Они остановились около кухонных отбросов. Воробьи, вспорхнув, облепили ветки ближайшего дерева, глядя на них оттуда глазами-бусинками.

— На двоих? — спросил, оборачиваясь, Иванов и увидев злополучную папку с посеребренным вензелем.

— На всех... — дипломатично уточнил господин Дурново. Лицо его сделалось застывшим. Казалось, таким образом он еще раз просит извинения. — Бланки. За подписью Януса-президента на общественных началах...

Знак особой гарантии, и это надо было оценить.

— Спасибо, — сказал Иванов. — Вы меня постоянно удивляете.

— Работа такая, — пожал плечами господин полицмейстер, снова протягивая руку в знак прощания.

— Я понимаю, — сказал Иванов.

К рукопожатию добавилось уважительное потряхивание руки.

Сын отошел и все так же молча изучал асфальт.
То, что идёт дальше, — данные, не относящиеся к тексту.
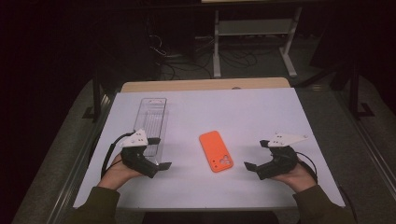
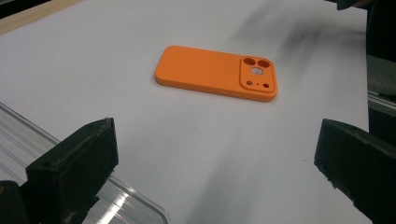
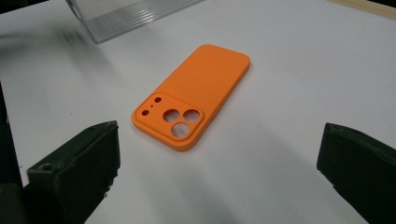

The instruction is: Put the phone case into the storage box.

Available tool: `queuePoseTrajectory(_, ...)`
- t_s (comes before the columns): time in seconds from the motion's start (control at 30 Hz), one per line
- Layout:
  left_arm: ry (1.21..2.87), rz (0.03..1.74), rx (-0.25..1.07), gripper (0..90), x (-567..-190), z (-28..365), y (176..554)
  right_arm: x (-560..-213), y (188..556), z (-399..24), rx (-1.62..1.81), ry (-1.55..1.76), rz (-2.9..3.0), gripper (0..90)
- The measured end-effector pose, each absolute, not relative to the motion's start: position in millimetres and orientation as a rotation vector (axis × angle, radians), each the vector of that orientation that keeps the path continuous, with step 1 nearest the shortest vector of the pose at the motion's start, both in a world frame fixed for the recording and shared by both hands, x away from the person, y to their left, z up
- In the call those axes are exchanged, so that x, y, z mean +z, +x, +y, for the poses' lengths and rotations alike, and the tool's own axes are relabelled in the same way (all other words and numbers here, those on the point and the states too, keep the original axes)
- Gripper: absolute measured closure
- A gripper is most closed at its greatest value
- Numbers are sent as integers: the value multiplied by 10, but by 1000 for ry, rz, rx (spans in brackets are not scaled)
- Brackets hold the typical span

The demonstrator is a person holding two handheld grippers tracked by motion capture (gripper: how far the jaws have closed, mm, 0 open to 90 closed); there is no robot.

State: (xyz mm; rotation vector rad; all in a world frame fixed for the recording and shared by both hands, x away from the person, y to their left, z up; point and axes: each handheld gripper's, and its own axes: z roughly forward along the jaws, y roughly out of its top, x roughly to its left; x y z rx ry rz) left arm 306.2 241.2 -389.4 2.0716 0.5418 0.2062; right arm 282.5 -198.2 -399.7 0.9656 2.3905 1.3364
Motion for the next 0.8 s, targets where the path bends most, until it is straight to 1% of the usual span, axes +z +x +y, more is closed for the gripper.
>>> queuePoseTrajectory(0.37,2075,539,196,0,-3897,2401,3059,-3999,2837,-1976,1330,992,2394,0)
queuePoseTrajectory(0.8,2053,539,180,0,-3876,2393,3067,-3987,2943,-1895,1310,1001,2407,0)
Языком ощупывал потрескавшиеся губы. В детстве, рисуя, он так же помогал себе языком. Но теперь эти движения у него были совсем иными, словно он проверял у себя передние зубы.

— Я не говорю суеверно "до свидания", — произнес, глядя на Иванова, господин полицмейстер. На его мундире уже переливались две черные бабочки, а где-то над макушкой нет-нет да и мелькала еще одна. Или Иванову это только казалось?

— Я тоже, — ответил Иванов, — послушайте. — И господин полицмейстер внимательно посмотрел на него, слишком внимательно, слишком пристально. — Прощайте...— Он не нашелся, о чем спросить, он только подумал, что господин полицмейстер и в последний момент не разочарует его.

— Надеюсь, в переносном смысле, — заметил господин полицмейстер, все еще удерживая его руку в своей руке.

— Да, — ответил Иванов, освобождаясь от его ладони и цепкого взгляда, и пошел к сыну.

Господин полицмейстер сыграл свою роль. Сыграл до конца, чтобы оставить легкое недоумение окрика издали, что, казалось, относится не к тебе; грома, что прокатывается за далеким лесом; случайного прохожего, не напавшего в темноте. "Может быть, он просто пожалел нас?" — гадал Иванов. Даже его бабочки казались ему симпатичными. Сейчас, когда он уже не видел лица господина Дурново, он испугался, что ошибался все эти три дня, ошибся в своем чувстве к нему, которое напоминало ему в господине полицмейстере отца, и о котором он почти забыл или свыкся с мыслью, что забыл. Но оказалось, что он ничего не забыл, и он подумал, что с годами он сам становится никудышным сыном. Он даже забыл, что был им когда-то. А господин Дурново напомнил ему об этом, и ему было приятно, что где-то в груди у него рождается теплое чувство.